271 獣畜の取引で1頭を取引することはわが国でも常のことですが、畜群として数頭、数十頭を合わせて取引することについては、わが国に古い慣行がありません。近時では牛・羊・鶏・豚を飼養することが多くなり、いわゆる畜群というものの取引もあるようです。しかし、本条がいうように処置することはなお非常に稀であるようです。

 原案では単に畜群とせず、馬群・牛・羊・豚・鶏・蚕虫などの語があり、これを修正して「種類及び員数で定めた」云々としました。しかし、その意義を変じたものではありません。そのため、本条は牛・羊だけでなく種々の畜類についてこれを適用すべきものです。

 

272 本条と第53条とが同じく獣畜の用益権について定めた規則を掲げています。

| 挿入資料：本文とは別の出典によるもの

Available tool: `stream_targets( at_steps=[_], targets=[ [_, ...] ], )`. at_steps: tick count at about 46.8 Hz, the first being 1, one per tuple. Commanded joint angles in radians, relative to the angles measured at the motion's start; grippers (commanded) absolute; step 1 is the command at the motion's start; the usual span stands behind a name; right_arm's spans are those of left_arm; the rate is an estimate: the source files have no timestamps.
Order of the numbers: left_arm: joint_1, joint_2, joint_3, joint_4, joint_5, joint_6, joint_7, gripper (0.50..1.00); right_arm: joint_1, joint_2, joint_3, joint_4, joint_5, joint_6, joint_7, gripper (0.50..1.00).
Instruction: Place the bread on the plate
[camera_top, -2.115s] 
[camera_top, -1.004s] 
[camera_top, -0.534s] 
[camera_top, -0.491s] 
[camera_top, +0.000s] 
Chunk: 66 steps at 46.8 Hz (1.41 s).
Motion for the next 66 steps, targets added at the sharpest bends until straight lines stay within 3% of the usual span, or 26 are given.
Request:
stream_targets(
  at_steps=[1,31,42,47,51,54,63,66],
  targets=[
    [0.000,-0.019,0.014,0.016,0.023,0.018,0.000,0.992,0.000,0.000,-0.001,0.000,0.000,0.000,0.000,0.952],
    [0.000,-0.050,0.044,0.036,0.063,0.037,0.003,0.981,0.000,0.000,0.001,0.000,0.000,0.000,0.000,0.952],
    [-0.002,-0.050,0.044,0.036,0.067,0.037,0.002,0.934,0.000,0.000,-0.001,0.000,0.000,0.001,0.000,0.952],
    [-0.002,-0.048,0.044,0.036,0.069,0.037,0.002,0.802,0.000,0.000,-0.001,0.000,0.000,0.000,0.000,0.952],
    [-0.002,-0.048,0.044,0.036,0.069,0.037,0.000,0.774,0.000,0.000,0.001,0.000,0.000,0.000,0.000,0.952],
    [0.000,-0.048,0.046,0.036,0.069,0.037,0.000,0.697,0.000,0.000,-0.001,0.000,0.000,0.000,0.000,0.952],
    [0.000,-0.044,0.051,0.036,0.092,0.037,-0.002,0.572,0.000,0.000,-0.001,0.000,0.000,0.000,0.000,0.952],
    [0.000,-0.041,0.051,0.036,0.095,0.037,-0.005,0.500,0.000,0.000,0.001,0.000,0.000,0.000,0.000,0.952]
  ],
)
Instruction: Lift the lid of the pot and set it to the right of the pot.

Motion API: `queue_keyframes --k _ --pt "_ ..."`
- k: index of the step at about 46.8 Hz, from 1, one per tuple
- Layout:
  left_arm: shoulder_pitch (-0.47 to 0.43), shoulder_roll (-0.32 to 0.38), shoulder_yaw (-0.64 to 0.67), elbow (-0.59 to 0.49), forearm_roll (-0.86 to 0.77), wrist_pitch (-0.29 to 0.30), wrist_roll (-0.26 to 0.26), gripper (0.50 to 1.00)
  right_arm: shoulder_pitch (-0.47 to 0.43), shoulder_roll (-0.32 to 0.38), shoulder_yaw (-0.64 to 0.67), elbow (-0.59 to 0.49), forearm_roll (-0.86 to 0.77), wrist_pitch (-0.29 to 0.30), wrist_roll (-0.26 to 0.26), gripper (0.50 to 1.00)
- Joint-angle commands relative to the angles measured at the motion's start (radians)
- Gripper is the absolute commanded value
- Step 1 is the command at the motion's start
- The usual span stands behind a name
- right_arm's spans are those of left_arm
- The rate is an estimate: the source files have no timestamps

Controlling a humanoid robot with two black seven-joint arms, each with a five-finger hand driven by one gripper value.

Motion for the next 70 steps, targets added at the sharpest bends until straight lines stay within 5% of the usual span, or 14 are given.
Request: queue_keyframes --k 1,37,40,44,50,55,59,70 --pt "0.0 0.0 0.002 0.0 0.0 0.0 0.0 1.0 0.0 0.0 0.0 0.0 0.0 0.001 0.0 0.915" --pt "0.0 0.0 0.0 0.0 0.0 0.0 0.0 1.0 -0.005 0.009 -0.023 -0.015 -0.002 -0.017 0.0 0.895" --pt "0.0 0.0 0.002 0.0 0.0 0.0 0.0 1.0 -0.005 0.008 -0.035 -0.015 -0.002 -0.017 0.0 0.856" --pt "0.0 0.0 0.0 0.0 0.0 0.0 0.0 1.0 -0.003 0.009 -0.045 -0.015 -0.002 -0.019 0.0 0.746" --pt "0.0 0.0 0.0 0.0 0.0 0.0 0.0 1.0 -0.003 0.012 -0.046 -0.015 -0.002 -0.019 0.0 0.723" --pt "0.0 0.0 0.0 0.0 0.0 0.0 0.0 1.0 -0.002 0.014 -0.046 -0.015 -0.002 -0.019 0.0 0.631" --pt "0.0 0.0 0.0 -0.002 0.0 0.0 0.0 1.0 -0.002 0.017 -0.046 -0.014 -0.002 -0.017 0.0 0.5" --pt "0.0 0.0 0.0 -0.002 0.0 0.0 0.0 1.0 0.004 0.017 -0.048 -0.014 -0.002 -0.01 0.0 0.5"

これらには同じではないところもあるので、これを説明しておきます。
 第53条は、第16条にいう特定物の上に設定した用益権の規定です。本条は上にいうように同条にいう集合物の上に設定した用益権を掲げています。

 そもそも特定物上の用益者はその物についてだけ収益し、これを保存する義務もまたまたその物に限って負います。例えば、特定物として馬数頭の上に用益権を設定した場合には、用益者はもとよりこれを保存する義務を負いますが、不可抗力、つまり疾病や老衰によりその中の1頭・数頭の馬が死亡したときは、その責任はもちろん用益者に帰するものではありません。かつ、その欠缺を補う必要もありません。たとえ残余の馬が死亡し、かつこれに子が生じてもこれで補う義務もありません。用益者は第53条により自由にこれを処分することができます。

 これに対して、畜群つまり集合物の上に用益権を設定した場合には、用益者はその全部を保存する義務を負うので、不可抗力や自己の過失等でその頭数を減じたときは、毎年生ずる子でその欠缺を補う責任を負います。

 また、第53条の用益者は、その用益物である畜類を用法に従って使用することができます。たとえ使用のためにだんだんと労疲させてもかまいません。これは第56条第1項の規定を類推して得られる説明です。そのため、用益権の消滅時に、返還すべき畜類が老衰して用をなさないものとなっていたとしても、用益者の用益権消滅の時の現状でこれを返還し、それにより責任を免れます。壮健な獣子があってもこれを返還する必要はありません。

 これに対して、本条の用益者は全群を保存する義務を負うので、群中に老衰したものがあり、それが目的の使用に耐えないものであれば、少壮の獣子をこれに代え、その老衰したものを売却その他自由に処分することができます。この用益者は全群を保存するという点から論ずれば、第53条の用益者よりその義務は重いものとなっていますが、その老衰した獣畜を自由に処分する点からみれば、権利は広いものとなっています。

  また第53条の場合には、その目的である獣畜が1頭死亡すれば、その1頭につき用益権もまた消滅しますが、第58条の場合には全群が死ぬのでなければ用益権は消滅しません。1頭でも残っている間は、用益権は存続するわけです。

 

273 略(論説)

*1:種類及び員数のみで定めた畜群の用益者は、保存を要しない部分を毎年処分することができる。ただし、その子をもって全数を保持しなければならない。